● WHAT YOU HAVE TO DO
Every entry is to be returned exactly as it stands; the pictures are to be dropped.

● INFORMATION SUPPLIED
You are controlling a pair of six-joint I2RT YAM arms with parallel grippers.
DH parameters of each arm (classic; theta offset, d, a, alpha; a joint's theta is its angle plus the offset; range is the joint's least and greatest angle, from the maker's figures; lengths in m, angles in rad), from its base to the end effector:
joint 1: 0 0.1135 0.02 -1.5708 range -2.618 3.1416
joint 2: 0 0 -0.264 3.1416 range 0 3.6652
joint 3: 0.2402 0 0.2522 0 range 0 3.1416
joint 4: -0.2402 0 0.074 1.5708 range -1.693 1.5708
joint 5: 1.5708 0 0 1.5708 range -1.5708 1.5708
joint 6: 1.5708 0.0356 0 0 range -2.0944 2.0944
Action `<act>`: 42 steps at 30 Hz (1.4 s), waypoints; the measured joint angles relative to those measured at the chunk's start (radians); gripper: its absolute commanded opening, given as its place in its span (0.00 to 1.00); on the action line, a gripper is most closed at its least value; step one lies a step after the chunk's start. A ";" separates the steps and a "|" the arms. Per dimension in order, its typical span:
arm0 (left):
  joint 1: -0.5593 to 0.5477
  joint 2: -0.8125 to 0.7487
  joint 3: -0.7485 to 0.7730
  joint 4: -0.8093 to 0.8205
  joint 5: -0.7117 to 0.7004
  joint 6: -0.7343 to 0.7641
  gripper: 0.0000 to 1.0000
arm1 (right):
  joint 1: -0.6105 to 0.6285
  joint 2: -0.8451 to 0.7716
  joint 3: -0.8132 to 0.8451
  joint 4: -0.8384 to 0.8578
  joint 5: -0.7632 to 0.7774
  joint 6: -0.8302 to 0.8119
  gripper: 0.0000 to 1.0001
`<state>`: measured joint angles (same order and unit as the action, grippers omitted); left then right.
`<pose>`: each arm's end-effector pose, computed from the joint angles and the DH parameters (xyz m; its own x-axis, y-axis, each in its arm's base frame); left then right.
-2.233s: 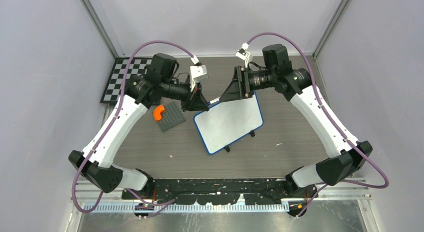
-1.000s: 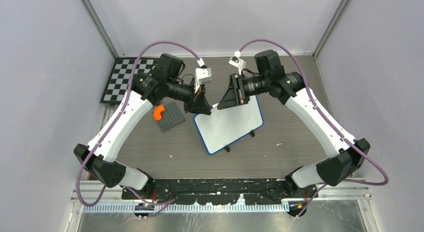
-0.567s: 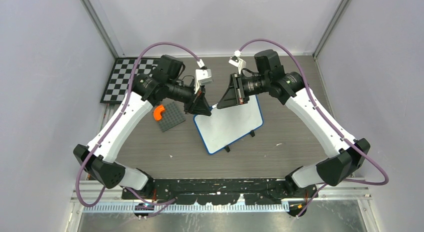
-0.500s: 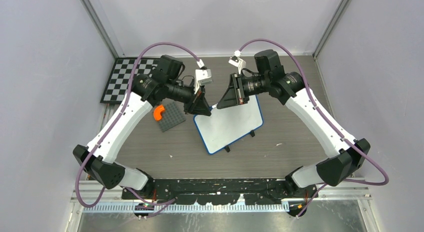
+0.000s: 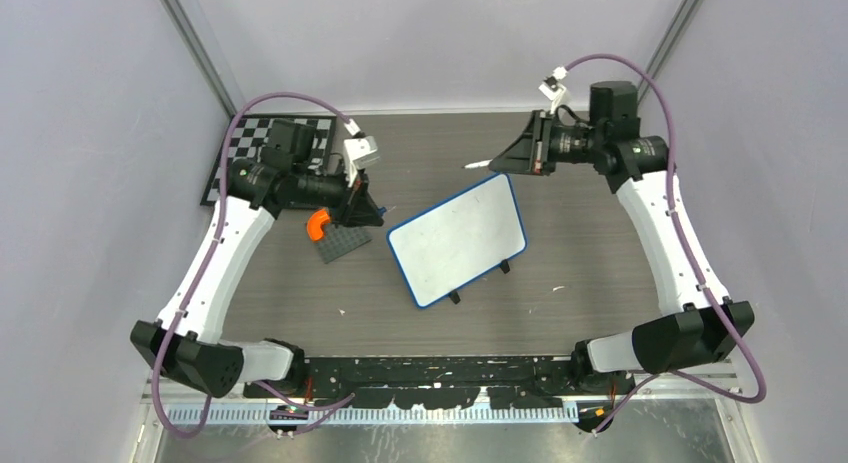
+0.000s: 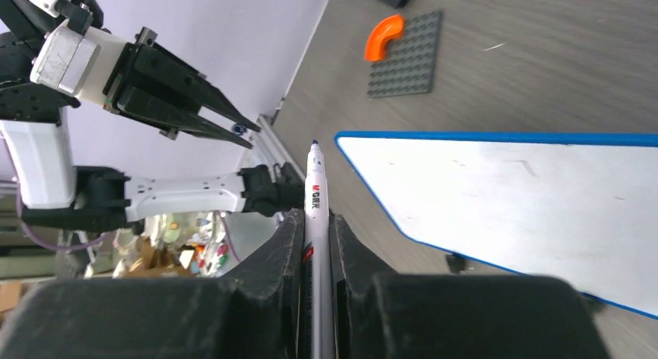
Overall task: Write a sentence on the whiteboard
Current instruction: Open the pen cap from the whiteboard marker, then place the pen cap at the center of the board.
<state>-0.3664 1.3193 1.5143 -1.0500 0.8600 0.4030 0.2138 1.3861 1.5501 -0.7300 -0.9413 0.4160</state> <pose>0.2207 -0.1136 0.4022 -0.3743 0.4177 -0.8279 0.9184 0.2904 -0.2687 0.2710 0.0883 0.4213 -0.7993 0.0699 -0.5969 -0.5124 0.4398 0.7376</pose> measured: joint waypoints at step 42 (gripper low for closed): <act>0.167 0.243 -0.612 0.301 -0.553 0.257 0.44 | -0.001 -0.202 -0.349 -0.174 0.122 -0.314 0.00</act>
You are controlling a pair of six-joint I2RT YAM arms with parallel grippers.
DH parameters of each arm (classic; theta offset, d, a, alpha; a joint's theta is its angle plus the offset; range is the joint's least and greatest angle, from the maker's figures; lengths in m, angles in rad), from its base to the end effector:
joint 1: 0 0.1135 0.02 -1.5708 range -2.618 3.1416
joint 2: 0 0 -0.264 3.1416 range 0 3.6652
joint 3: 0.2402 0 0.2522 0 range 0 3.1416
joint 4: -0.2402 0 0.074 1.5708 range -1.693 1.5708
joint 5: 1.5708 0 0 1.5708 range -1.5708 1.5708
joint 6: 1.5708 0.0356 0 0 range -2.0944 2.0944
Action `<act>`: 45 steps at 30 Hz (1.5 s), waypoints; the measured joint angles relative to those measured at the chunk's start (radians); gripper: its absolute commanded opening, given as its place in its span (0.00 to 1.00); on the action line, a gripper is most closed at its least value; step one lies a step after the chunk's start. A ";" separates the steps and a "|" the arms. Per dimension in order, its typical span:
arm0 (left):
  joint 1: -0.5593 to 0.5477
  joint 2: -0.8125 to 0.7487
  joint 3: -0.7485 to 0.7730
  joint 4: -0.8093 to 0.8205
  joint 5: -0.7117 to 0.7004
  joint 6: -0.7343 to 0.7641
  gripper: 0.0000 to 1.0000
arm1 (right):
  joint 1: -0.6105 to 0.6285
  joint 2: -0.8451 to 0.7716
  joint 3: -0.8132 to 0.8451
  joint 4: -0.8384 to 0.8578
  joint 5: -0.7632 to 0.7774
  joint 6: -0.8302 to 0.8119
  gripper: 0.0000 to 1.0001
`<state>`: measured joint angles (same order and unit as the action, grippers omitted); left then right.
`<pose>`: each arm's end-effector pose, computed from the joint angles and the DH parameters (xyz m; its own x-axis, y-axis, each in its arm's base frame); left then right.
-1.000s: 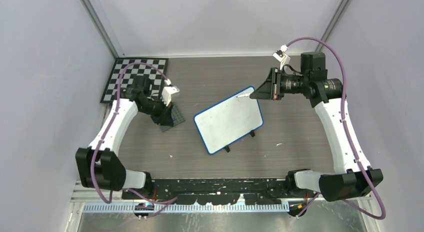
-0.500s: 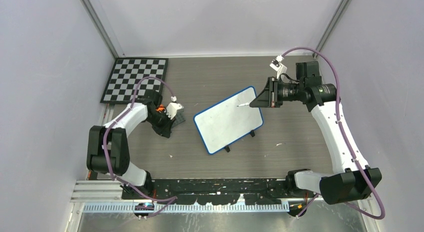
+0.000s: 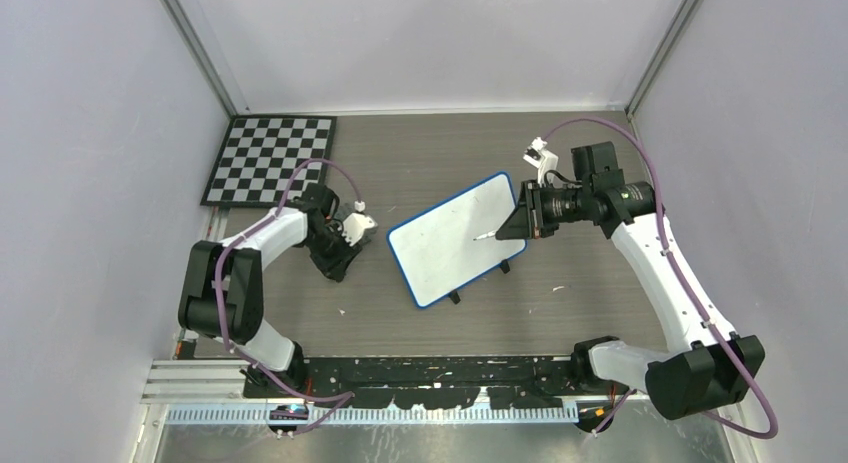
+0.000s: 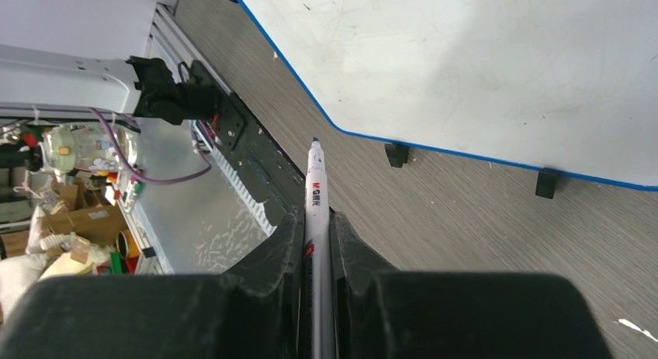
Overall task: Write a sentence on the whiteboard
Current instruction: Place the pen cap at the center of the board, then hold the whiteboard at the center of the board.
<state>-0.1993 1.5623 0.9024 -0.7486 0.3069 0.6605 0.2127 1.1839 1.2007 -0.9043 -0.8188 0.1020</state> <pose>0.2581 -0.0631 0.1682 -0.6187 0.7216 -0.3105 0.7803 0.6104 -0.1363 0.2158 0.0732 0.3458 -0.8147 -0.1048 -0.5704 -0.5146 0.5841 0.6277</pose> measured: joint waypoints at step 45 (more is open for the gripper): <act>-0.097 -0.201 0.346 -0.138 0.508 -0.583 0.94 | 0.383 0.001 0.011 -0.063 0.227 -0.277 0.00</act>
<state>-0.2958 1.3617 1.2488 -0.8864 0.8150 0.0776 0.5961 1.1847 1.2118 -0.9668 -0.5919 -0.1745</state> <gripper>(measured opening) 0.963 0.187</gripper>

● TASK RESPONSE
You are controlling a pair of six-joint I2RT YAM arms with parallel grippers.
DH parameters of each arm (classic; theta offset, d, a, alpha; a joint's theta is its angle plus the offset; range is the joint's least and greatest angle, from the maker's figures; lengths in m, angles in rad), from its base to the end effector:
joint 1: 0 0.1135 0.02 -1.5708 range -2.618 3.1416
joint 2: 0 0 -0.264 3.1416 range 0 3.6652
joint 3: 0.2402 0 0.2522 0 range 0 3.1416
joint 4: -0.2402 0 0.074 1.5708 range -1.693 1.5708
joint 5: 1.5708 0 0 1.5708 range -1.5708 1.5708
joint 6: 1.5708 0.0356 0 0 range -2.0944 2.0944
Action `<act>`: 42 steps at 30 Hz (1.4 s), waypoints; the measured joint angles relative to those measured at the chunk's start (radians); gripper: its absolute commanded opening, given as its place in its span (0.00 to 1.00); on the action line, a gripper is most closed at its least value; step one lies a step after the chunk's start. A ";" separates the steps and a "|" the arms. Per dimension in order, its typical span:
arm0 (left):
  joint 1: -0.5593 to 0.5477
  joint 2: -0.8125 to 0.7487
  joint 3: -0.7485 to 0.7730
  joint 4: -0.8093 to 0.8205
  joint 5: -0.7117 to 0.7004
  joint 6: -0.7343 to 0.7641
  gripper: 0.0000 to 1.0000
arm1 (right):
  joint 1: -0.6105 to 0.6285
  joint 2: -0.8451 to 0.7716
  joint 3: -0.8132 to 0.8451
  joint 4: -0.8384 to 0.8578
  joint 5: -0.7632 to 0.7774
  joint 6: -0.8302 to 0.8119
  gripper: 0.0000 to 1.0001
`<state>`: measured joint angles (same order and unit as the action, grippers omitted); left then right.
`<pose>`: each arm's end-effector pose, computed from the joint angles and the DH parameters (xyz m; its own x-axis, y-axis, each in its arm's base frame); left then right.
-2.233s: 
-1.000s: 
-0.567s: 
-0.500s: 
+0.000s: 
+0.000s: 
Overall task: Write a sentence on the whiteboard
Current instruction: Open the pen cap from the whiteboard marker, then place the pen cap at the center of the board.
<state>-0.3664 1.3193 1.5143 -1.0500 0.8600 0.4030 0.2138 1.3861 1.5501 -0.7300 -0.9413 0.4160</state> <pose>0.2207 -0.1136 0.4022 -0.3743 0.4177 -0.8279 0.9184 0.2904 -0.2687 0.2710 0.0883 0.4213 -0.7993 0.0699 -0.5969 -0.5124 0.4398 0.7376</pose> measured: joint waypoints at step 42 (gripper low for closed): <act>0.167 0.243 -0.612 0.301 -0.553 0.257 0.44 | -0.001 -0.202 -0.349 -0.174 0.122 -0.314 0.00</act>
You are controlling a pair of six-joint I2RT YAM arms with parallel grippers.
DH parameters of each arm (classic; theta offset, d, a, alpha; a joint's theta is its angle plus the offset; range is the joint's least and greatest angle, from the maker's figures; lengths in m, angles in rad), from its base to the end effector:
joint 1: 0 0.1135 0.02 -1.5708 range -2.618 3.1416
joint 2: 0 0 -0.264 3.1416 range 0 3.6652
joint 3: 0.2402 0 0.2522 0 range 0 3.1416
joint 4: -0.2402 0 0.074 1.5708 range -1.693 1.5708
joint 5: 1.5708 0 0 1.5708 range -1.5708 1.5708
joint 6: 1.5708 0.0356 0 0 range -2.0944 2.0944
Action `<act>`: 45 steps at 30 Hz (1.5 s), waypoints; the measured joint angles relative to those measured at the chunk's start (radians); gripper: its absolute commanded opening, given as its place in its span (0.00 to 1.00); on the action line, a gripper is most closed at its least value; step one lies a step after the chunk's start. A ";" separates the steps and a "|" the arms. Per dimension in order, its typical span:
arm0 (left):
  joint 1: -0.5593 to 0.5477
  joint 2: -0.8125 to 0.7487
  joint 3: -0.7485 to 0.7730
  joint 4: -0.8093 to 0.8205
  joint 5: -0.7117 to 0.7004
  joint 6: -0.7343 to 0.7641
  gripper: 0.0000 to 1.0000
arm1 (right):
  joint 1: -0.6105 to 0.6285
  joint 2: -0.8451 to 0.7716
  joint 3: -0.8132 to 0.8451
  joint 4: -0.8384 to 0.8578
  joint 5: -0.7632 to 0.7774
  joint 6: -0.8302 to 0.8119
  gripper: 0.0000 to 1.0001
`<state>`: measured joint angles (same order and unit as the action, grippers omitted); left then right.
`<pose>`: each arm's end-effector pose, computed from the joint angles and the DH parameters (xyz m; its own x-axis, y-axis, each in its arm's base frame); left then right.
-1.000s: 
-0.500s: 
+0.000s: 
+0.000s: 
Overall task: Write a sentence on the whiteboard
Current instruction: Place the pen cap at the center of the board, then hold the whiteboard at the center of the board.
<state>-0.1993 1.5623 0.9024 -0.7486 0.3069 0.6605 0.2127 1.1839 1.2007 -0.9043 -0.8188 0.1020</state> <pose>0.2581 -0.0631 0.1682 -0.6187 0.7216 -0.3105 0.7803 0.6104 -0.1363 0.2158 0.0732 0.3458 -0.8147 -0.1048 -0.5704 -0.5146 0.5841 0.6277</pose> measured: joint waypoints at step 45 (more is open for the gripper): <act>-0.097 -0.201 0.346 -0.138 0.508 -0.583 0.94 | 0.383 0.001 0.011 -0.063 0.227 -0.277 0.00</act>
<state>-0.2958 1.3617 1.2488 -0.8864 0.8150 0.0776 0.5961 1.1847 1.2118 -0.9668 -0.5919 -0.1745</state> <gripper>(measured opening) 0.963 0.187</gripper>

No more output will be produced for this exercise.